Damara woolly bat
- Conservation status: Least Concern (IUCN 3.1)

Scientific classification
- Kingdom: Animalia
- Phylum: Chordata
- Class: Mammalia
- Order: Chiroptera
- Family: Vespertilionidae
- Genus: Kerivoula
- Species: K. argentata
- Binomial name: Kerivoula argentata Tomes, 1861

= Damara woolly bat =

- Genus: Kerivoula
- Species: argentata
- Authority: Tomes, 1861
- Conservation status: LC

Species of bat

The Damara woolly bat (Kerivoula argentata) is a nocturnal insectivorous species of vesper bat in the family Vespertilionidae found in Africa.
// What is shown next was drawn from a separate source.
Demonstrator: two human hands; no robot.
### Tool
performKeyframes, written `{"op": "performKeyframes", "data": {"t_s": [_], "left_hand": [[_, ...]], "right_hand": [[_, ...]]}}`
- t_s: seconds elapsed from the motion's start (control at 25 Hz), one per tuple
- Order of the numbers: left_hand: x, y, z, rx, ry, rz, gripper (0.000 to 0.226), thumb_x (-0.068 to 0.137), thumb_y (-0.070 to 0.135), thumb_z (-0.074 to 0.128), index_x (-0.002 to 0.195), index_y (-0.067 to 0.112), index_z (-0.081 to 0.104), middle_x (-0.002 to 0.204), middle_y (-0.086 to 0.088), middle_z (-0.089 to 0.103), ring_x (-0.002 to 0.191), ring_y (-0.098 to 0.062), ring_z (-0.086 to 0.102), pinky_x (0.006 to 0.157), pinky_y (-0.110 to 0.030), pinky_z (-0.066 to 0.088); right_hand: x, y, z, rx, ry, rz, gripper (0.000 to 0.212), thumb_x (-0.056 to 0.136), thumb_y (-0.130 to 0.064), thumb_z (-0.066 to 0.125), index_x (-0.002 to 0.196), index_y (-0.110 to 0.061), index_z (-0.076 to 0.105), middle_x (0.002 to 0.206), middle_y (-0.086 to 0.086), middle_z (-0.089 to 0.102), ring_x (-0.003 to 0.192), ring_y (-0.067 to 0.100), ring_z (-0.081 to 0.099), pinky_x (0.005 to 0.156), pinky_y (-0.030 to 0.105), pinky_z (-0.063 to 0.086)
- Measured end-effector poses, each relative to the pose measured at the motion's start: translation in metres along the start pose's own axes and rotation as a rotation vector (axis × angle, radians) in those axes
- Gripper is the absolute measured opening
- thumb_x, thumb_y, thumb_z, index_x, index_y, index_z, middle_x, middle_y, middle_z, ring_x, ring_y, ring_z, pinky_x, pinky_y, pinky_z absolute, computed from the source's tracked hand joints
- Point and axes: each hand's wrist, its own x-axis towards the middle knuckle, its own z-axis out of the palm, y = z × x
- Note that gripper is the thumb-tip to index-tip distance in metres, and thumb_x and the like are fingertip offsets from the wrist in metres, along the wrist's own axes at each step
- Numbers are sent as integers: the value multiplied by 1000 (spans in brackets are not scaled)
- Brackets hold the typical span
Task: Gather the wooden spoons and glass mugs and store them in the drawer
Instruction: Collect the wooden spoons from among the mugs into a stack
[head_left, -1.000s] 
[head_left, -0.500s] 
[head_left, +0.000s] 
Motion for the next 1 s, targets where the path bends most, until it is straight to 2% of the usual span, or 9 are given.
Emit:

This species typically has reddish brown fur on its back and white fur on its abdomen.
Its natural habitat is moist savanna, although it has also been shown to inhabit woodlands and coastal forests. These bats typically weight about 10 g, and have a low aspect ratio, as well as low wing loading.

==Appearance==
These bats typically have a rich brown mixed with grizzled silver coat of hair on top and grey or whitish hair underneath. The ears are proportionally large compared to their size and have rounded tips. They typically weigh between 6 and 9 g and are between 8.3 and 10 cm long, with an average wingspan of 25 cm. A feature relatively unique to K. argentata is the fringe of hair on the outer edge of interfemoral membrane which stretches between its legs, as this hair is distinctive to this species.

==Echolocation==
The echolocation for this species is a relatively low-intensity call that lasts about two milliseconds with a low frequency peak of around 90-118 kilohertz (kHz). These properties allow the bats to come as close as 3 m from its prey before the calls are detectable.

==Ecology==
As with several other Kerivoula species, the Damara woolly bat uses abandoned nests of weaverbirds and the scarlet-chested sunbird. Typically, the bats roost alone, but colonies can reach up to six members. The range of the bats extends across much of sub-Saharan Africa and has been identified in Angola, Côte d'Ivoire, Democratic Republic of the Congo, Eswatini, Kenya, Malawi, Mozambique, Namibia, Senegal, South Africa, Tanzania, Uganda, Zambia, and Zimbabwe.